* [WHAT IS BEING ASKED]: Transcribe only part of the material below: the lines from the one containing "<point>286,323</point>" through the one containing "<point>221,355</point>", inclusive, exactly as written.

* [RECORDS FOR THIS EXERCISE]:

● ● ● ●

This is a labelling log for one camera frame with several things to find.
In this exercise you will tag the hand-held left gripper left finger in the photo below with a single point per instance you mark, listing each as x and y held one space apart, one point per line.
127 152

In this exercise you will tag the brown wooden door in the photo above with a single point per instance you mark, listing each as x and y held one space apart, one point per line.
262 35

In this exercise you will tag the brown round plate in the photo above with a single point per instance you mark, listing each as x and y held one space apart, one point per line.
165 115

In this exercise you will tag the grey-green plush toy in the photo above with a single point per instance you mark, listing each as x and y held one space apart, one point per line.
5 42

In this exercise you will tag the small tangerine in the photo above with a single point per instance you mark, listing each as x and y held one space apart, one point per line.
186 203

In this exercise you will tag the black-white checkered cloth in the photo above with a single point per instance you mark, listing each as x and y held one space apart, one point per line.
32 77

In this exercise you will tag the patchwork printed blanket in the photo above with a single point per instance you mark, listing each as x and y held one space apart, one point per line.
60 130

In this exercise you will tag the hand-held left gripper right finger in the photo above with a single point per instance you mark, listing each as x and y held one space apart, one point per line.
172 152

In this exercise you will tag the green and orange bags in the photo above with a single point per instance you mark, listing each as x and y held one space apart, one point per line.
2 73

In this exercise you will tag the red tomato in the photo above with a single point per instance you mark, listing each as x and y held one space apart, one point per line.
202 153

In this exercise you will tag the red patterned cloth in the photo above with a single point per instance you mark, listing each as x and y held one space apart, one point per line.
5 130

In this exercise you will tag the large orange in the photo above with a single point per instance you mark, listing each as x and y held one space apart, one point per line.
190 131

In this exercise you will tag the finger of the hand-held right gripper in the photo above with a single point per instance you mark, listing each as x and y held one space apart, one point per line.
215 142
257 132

● ● ● ●

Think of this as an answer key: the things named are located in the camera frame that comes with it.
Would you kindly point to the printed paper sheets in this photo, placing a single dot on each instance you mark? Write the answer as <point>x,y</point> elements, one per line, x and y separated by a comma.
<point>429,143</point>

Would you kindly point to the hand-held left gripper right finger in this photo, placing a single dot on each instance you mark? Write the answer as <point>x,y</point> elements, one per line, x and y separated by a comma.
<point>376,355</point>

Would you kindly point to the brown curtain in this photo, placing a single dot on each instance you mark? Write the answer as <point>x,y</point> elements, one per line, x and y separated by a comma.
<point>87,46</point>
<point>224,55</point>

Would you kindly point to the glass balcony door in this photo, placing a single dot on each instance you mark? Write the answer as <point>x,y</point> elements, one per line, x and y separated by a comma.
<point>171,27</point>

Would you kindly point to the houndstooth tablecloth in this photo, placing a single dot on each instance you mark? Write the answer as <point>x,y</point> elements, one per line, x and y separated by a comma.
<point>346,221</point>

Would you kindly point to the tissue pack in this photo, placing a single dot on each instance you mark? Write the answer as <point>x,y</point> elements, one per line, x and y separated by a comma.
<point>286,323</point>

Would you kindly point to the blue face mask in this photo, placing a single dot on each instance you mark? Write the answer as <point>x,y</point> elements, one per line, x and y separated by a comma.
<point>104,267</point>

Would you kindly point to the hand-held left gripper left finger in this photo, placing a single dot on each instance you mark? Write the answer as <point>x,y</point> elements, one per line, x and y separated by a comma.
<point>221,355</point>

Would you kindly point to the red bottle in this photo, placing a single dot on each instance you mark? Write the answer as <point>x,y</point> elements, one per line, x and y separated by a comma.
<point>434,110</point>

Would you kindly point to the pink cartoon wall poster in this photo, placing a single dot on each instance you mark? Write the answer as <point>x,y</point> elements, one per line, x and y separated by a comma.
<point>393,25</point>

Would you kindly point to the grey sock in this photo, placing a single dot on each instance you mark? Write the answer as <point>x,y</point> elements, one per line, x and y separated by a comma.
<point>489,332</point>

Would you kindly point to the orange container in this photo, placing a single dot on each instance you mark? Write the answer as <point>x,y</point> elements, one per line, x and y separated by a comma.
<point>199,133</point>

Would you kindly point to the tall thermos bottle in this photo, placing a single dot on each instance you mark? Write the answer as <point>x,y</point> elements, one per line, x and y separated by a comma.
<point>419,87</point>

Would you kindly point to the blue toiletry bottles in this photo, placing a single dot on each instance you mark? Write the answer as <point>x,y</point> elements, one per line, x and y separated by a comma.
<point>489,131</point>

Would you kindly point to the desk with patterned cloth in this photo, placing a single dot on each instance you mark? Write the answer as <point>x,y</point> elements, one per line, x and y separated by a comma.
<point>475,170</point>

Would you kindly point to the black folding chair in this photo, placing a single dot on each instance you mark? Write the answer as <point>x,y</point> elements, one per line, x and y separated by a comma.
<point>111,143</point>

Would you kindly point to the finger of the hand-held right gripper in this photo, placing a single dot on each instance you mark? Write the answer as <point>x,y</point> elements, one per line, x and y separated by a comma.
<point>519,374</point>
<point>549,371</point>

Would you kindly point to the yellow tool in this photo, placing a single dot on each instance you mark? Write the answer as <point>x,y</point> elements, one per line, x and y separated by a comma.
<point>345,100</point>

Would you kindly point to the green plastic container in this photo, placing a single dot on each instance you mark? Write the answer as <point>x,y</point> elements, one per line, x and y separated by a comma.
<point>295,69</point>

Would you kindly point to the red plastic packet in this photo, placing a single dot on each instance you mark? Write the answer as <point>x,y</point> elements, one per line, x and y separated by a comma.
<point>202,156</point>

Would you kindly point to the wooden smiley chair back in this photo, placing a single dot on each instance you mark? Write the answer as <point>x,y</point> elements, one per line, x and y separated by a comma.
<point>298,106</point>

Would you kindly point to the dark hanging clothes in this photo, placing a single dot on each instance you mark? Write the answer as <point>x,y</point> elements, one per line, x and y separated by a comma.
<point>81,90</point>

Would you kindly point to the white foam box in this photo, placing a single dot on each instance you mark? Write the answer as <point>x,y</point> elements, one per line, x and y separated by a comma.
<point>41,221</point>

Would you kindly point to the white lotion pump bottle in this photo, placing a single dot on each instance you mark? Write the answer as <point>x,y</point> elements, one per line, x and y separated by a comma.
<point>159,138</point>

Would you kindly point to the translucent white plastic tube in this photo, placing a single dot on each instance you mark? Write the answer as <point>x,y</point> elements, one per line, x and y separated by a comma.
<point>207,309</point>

● ● ● ●

* [ANSWER BOX]:
<point>286,323</point>

Would you kindly point to the blue face mask in this photo, placing a single dot on each instance you mark? Write the answer as <point>x,y</point> elements, one per line, x and y separated by a comma.
<point>104,267</point>

Would you kindly point to the hand-held left gripper left finger in this photo, placing a single dot on each instance you mark? Write the answer as <point>x,y</point> elements, one per line, x and y separated by a comma.
<point>221,355</point>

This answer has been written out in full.